▶ What is being asked: Set down each line of the data below exactly as it stands, dropping the pictures.
[[ Working data open ]]
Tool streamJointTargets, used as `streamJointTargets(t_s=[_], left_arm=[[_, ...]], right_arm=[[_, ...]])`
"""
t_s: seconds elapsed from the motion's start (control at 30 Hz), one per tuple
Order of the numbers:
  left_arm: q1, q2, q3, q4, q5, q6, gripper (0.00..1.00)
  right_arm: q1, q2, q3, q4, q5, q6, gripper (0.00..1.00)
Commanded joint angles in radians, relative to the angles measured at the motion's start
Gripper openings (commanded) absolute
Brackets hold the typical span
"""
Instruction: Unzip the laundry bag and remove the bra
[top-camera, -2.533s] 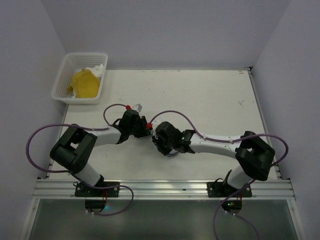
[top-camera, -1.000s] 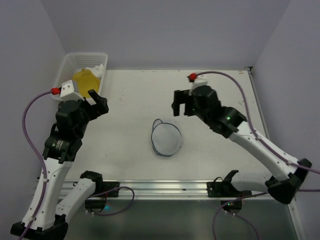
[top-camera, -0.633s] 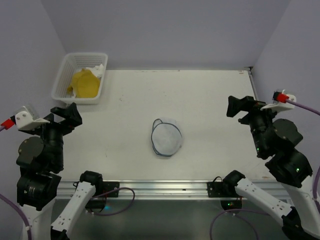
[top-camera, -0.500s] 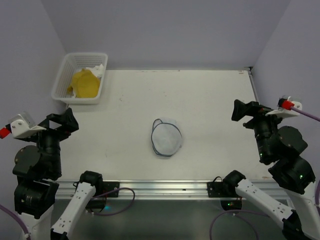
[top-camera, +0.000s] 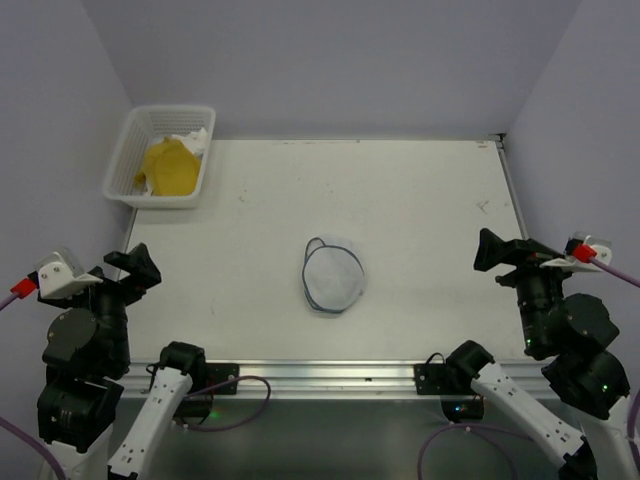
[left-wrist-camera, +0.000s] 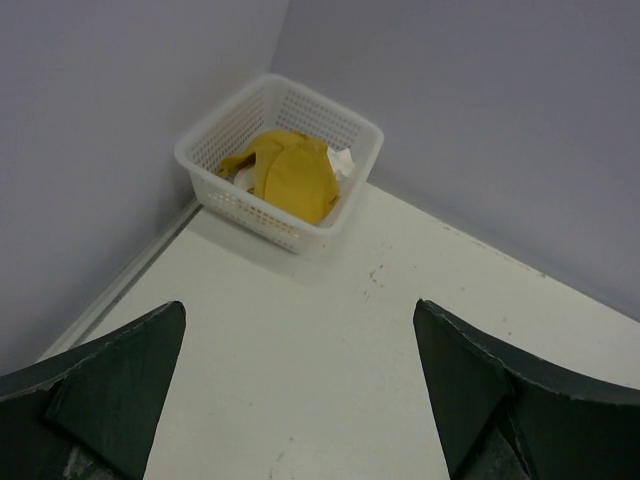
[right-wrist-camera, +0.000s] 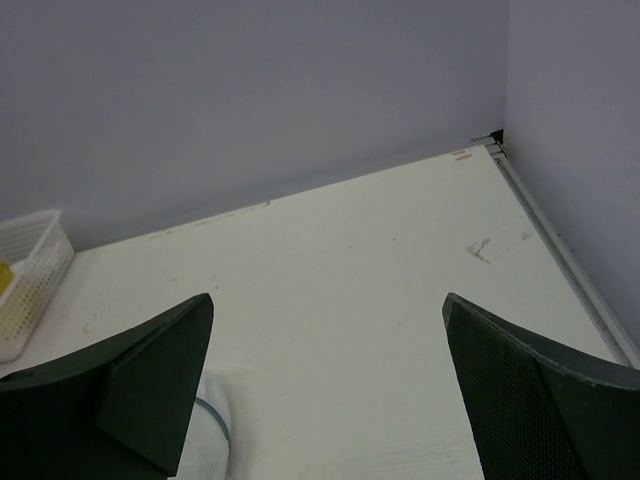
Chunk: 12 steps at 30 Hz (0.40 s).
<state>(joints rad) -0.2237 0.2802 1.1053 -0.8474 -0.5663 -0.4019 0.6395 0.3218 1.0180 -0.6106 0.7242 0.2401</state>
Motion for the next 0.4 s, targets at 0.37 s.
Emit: streamJointTargets(t_s=[0.37], left_arm=[[0.004,0.004,-0.071,-0.027,-0.026,-0.06,1.0]], right_arm=[[0.002,-0.012,-0.042,0.061,0.006,0.018,0.99]])
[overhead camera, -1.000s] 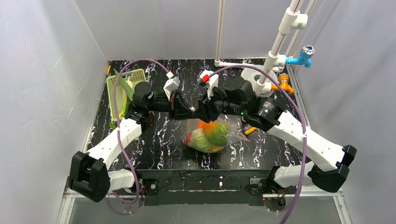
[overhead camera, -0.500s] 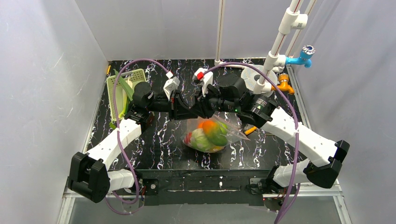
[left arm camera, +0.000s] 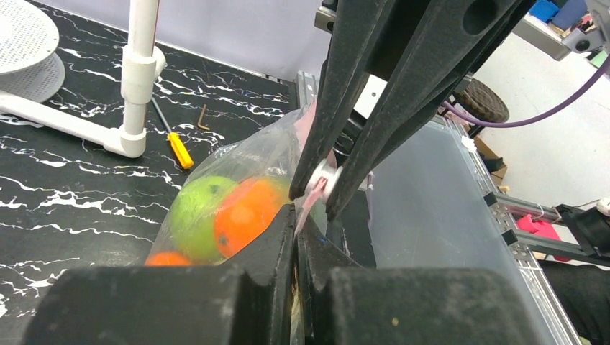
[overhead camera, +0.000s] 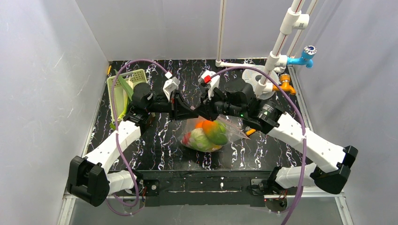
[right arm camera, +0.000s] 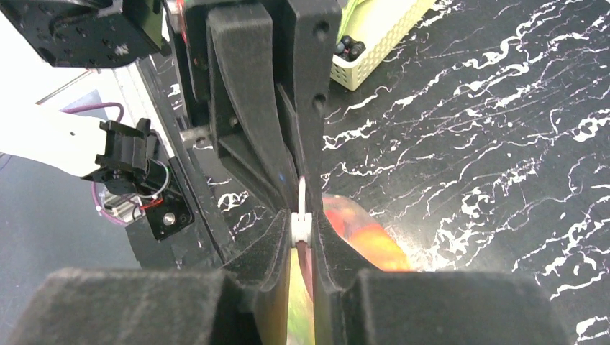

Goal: Place the food in the zip-top bag and seal the zipper
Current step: Zip the zipper food storage bag at the center of the board, then place the zipper food storage bag at the center of the board.

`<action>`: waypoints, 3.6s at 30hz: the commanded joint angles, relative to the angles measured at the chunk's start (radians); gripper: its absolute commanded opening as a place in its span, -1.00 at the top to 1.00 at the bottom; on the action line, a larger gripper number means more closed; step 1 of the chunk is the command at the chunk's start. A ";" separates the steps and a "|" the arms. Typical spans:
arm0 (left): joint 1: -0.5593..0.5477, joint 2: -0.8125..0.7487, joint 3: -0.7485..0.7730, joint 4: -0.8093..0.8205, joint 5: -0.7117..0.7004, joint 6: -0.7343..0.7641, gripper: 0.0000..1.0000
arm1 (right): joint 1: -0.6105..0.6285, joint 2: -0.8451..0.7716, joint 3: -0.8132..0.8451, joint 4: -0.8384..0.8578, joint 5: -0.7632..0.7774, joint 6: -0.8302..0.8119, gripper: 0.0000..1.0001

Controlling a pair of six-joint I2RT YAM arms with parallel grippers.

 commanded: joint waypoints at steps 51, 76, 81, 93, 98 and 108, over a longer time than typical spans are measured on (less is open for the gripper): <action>0.167 -0.104 0.024 -0.119 -0.177 0.089 1.00 | -0.074 -0.533 -0.224 -0.292 0.145 0.070 0.97; 0.136 -0.344 0.162 -0.766 -0.527 0.112 0.65 | -0.078 -0.371 -0.195 -0.360 -0.076 0.129 0.87; 0.135 -0.094 0.291 -0.899 -0.658 0.100 0.53 | -0.121 -0.341 -0.300 -0.294 0.020 0.268 0.78; 0.136 -0.102 0.391 -0.962 -0.771 0.247 -0.16 | -0.150 -0.159 -0.308 -0.272 0.583 0.357 0.60; 0.136 -0.156 0.352 -0.950 -0.862 0.314 -0.19 | -0.153 -0.062 -0.259 -0.352 0.707 0.353 0.38; 0.136 -0.311 0.020 -0.730 -0.921 0.340 -0.18 | -0.153 -0.199 -0.296 -0.340 0.628 0.307 -0.52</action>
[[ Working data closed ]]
▶ Reply:
Tool streamJointTargets, used as `streamJointTargets(t_s=[_], left_arm=[[_, ...]], right_arm=[[_, ...]])`
"""
t_s: seconds elapsed from the motion's start (control at 30 Hz), one per tuple
Order of the numbers:
  left_arm: q1, q2, q3, q4, q5, q6, gripper (0.00..1.00)
  right_arm: q1, q2, q3, q4, q5, q6, gripper (0.00..1.00)
Commanded joint angles in radians, relative to the angles measured at the motion's start
Gripper openings (commanded) absolute
Brackets hold the typical span
"""
Instruction: Unzip the laundry bag and remove the bra
[top-camera, -2.533s] 
[top-camera, -1.000s] 
[top-camera, -0.633s] 
[top-camera, -0.500s] 
[top-camera, +0.000s] 
[left-wrist-camera, +0.000s] 
[right-wrist-camera, +0.000s] 
Chunk: 12 steps at 30 Hz (0.40 s).
<state>(joints rad) -0.2237 0.2802 1.1053 -0.8474 -0.5663 -0.4019 0.6395 0.3218 1.0180 -0.6106 0.7242 0.2401</state>
Motion for the next 0.4 s, targets at 0.37 s.
Emit: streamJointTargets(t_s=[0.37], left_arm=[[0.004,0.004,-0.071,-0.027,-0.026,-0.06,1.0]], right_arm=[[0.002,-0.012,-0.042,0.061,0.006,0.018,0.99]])
[overhead camera, -1.000s] 
[overhead camera, -0.500s] 
[left arm camera, +0.000s] 
[overhead camera, +0.000s] 
[right arm camera, +0.000s] 

Goal: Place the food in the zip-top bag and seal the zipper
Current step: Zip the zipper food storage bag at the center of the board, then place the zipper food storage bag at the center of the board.

`<action>`: waypoints, 3.6s at 30hz: the commanded joint angles, relative to the angles measured at the chunk's start (radians); gripper: its absolute commanded opening as a place in its span, -1.00 at the top to 1.00 at the bottom; on the action line, a larger gripper number means more closed; step 1 of the chunk is the command at the chunk's start. A ";" separates the steps and a "|" the arms. Typical spans:
arm0 (left): joint 1: -0.5593..0.5477, joint 2: -0.8125..0.7487, joint 3: -0.7485..0.7730, joint 4: -0.8093..0.8205, joint 5: -0.7117..0.7004, joint 6: -0.7343..0.7641, gripper: 0.0000..1.0000
arm1 (right): joint 1: -0.6105..0.6285, joint 2: -0.8451..0.7716, joint 3: -0.8132..0.8451, joint 4: -0.8384..0.8578, joint 5: -0.7632..0.7774, joint 6: -0.8302..0.8119, gripper: 0.0000..1.0001

Controlling a pair of six-joint I2RT YAM arms with parallel grippers.

 commanded: joint waypoints at steps 51, 76, 81, 93, 98 and 108, over a longer time than typical spans are measured on (less is open for the gripper): <action>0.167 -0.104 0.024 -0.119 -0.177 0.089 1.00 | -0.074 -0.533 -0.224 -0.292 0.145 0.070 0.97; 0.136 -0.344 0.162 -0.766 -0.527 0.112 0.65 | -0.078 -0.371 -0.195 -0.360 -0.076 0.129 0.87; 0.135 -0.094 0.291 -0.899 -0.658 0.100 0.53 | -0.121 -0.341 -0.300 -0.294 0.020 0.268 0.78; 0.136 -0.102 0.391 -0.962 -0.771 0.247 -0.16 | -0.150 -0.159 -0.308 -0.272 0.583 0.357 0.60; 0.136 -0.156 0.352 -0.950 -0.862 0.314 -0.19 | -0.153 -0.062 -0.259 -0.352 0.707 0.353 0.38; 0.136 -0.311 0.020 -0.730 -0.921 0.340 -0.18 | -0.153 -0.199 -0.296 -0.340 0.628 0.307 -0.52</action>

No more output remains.